• Required action:
State how many lines in the material hold the string "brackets"; nothing besides that number is expected.

[Start of section]

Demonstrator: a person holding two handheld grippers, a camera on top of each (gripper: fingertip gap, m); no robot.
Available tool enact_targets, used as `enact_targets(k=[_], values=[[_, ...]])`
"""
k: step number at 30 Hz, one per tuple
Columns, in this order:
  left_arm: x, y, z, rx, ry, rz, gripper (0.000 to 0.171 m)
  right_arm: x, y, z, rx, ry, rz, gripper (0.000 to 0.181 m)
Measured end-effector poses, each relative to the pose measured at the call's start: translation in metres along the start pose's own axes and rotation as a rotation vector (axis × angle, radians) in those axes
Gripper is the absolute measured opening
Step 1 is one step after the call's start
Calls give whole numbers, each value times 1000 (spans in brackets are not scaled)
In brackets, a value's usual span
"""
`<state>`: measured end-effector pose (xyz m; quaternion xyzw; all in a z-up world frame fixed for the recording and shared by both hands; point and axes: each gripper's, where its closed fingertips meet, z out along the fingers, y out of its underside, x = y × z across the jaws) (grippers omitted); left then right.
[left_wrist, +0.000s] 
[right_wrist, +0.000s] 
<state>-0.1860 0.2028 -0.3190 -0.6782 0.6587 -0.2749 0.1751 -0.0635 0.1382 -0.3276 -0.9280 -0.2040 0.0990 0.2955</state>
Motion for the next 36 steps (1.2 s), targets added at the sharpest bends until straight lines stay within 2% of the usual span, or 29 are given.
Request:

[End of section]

• Expected answer:
2